…looking at ourselves and others through NLP eyes…

How not to do an appraisalappraisals - listen to me

Sitting in Caffe Nero a few days ago I had the uncomfortable experience of watching and hearing a loud and brash young manager (unintentionally, I think) humiliating a soft-spoken direct report.

As appraisals go it was a pretty thorough example of how not to do it.

Rapport – what rapport?

There was no quality of rapport. The manager was clicking his pen, constantly shifting his position in his chair, bouncing his knees under the table as if to an internal fast paced rhythm, he’d start off his very loud comments by looking briefly at his victim and then continue the comments in a quite mechanical manner while gazing out the window beside their table, as if reciting a rehearsed spiel.

He (we’ll call him Jack) demonstrated no attempt to understand the other person’s (let’s call him Mohan) viewpoint and in fact showed little interest in Mohan at all.

Just write this down

Instead it appeared to be a matter of getting Mohan to write down his comments as his own self-assessment. Comments which Jack the manager, while not actually dictating, was definitely steering in the direction that he considered best through comments such as “write this down” or “put this in your own words”.

Other standard appraisal-comments were thrown in such as the string of questions “So, what’s your assessment of yourself… what do you think… how do you think you been doing, since you began here?”

‘Oh, let’s just get on with this!’

Mohan’s soft-spoken and therefore inaudible response was frequently punctuated by Jank’s nodding and absent-minded “yep, yep” utterances – absent-minded because he’d be looking out the window as he was making them, jiggling or bouncing his knees, frequently shifting his position in the chair, and clicking his pen – almost as if he was uninterested, going through the motions, or simply didn’t see any point in the whole process.

Now tick these boxes

When Mohan had finished speaking Jack responded “okay write that down” and pushed a form across the table, Mohan then spent about 10 minutes writing his views – while Jack’s distracted knee jiggling, squirming, window gazing, pen clicking continued.
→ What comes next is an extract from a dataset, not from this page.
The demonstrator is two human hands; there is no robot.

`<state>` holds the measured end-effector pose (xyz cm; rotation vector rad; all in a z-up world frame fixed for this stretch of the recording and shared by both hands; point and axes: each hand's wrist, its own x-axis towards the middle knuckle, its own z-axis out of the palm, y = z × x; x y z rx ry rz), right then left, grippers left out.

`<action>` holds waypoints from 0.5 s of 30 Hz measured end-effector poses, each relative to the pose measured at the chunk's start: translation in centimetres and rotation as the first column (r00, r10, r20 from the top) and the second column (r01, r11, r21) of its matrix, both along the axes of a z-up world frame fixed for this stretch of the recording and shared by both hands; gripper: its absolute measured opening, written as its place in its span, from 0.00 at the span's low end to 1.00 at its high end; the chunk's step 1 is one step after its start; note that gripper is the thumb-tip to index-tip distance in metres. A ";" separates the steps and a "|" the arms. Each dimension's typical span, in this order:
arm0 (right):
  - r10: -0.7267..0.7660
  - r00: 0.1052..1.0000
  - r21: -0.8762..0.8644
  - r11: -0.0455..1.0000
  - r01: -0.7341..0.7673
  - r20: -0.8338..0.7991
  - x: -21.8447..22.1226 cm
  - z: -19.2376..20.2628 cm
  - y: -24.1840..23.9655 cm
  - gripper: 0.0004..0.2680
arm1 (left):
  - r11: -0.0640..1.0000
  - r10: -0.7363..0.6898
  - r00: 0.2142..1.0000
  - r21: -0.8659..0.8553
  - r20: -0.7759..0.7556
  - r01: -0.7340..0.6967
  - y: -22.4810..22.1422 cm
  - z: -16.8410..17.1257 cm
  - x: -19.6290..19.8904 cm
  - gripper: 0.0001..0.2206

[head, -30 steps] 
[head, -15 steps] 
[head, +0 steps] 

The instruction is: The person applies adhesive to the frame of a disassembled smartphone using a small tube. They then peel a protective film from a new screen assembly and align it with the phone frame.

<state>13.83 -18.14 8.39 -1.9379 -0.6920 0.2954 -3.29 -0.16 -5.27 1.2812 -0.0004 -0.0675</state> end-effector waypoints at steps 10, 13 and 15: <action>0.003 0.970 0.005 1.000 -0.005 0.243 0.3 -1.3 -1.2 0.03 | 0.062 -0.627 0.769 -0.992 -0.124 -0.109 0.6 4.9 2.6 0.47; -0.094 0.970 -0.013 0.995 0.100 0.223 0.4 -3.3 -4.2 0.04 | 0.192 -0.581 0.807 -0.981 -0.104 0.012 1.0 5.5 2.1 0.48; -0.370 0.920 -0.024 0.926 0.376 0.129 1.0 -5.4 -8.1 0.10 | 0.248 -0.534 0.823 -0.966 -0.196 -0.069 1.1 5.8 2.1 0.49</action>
The form was then taken back by Jack who scanned it and said “What you mean by minimal support? I can’t measure that! I need specifics!” Inaudible response. “Okay now write that down!”

More knee jiggling, more squirming, more pen clicking, more window gazing.

Hey, look at me – I’m a manager

It went down along these lines for probably 20 minutes or more. At one stage I left my table which was, incidentally, about 12 feet from where they were sitting (there were other people sitting nearer to them) to get a glass of water. The water jug was about 25-30 feet  away yet Jack’s voice was practically filling the entire room.

I looked around – there were probably 15 to 20 people in the room.

(Next article: So what? It wasn’t a perfect appraisal – but none are – and does it really matter?)

See also our workshop on handling appraisals and interviews

2 Responses to A very public appraisal (Part 1)

  • Performance reviews – thanks Reg for dusting off my soap box for me! I spent a year with an on line retailer ‘putting in’ a performance review system.

    One of the biggest challenges of course being that the system means nothing – it is just a set of tools, some paperwork, and a way for a big organisation to force behaviours that ‘should’ be systemic but rarely are. Assessing and supporting behaviours is key to continual success, but we seem to constantly miss a trick. Poor Mohan here got the brunt of a system that had not supported Jack.

    Everything that you observed here Reg could be put down to how far the system has failed them both. If we believe (and I do!) that people will do the best that they can with the resources that they have available to them, then poor Jack has been given precious few resources to help him through this. He knows that he has to appraise, and get it written down, but there is so much that he is lacking – the 4Rs, the knowledge of the purpose of the review for himself and for Mohan, the ability to see things from another’s perspective, the search for Mohan’s requirements, the ability to give and receive honest and supportive feedback, and not least the desire to operate from a strong positive intent for them both.

    It’s easy to be critical. For me this blog has reminded me, yet again, how lucky we are to have been given the gift of NLP – the skills that we have, the knowledge, the choices and the ability to know that there are other ways, if only we stop for long enough to remember to use them. It would be lovely if everyone in the world knew that, but until they do I think that we will continue to see these examples, and I will continue to be reminded of how much my NLP has given me.

  • Great observations, Caron. Especially in your empathy with Jack – because, you’re right, he’s as much a victim of the organisation’s system.

    A system which, judging by this interaction, is plainly lacking in leadership. A good leader (or leadership team) will have their finger on the pulse of the organisation and will pick up and attend to symtoms of the system malfunctioning. And they will do this through people-facing MBWA rather than reading reports.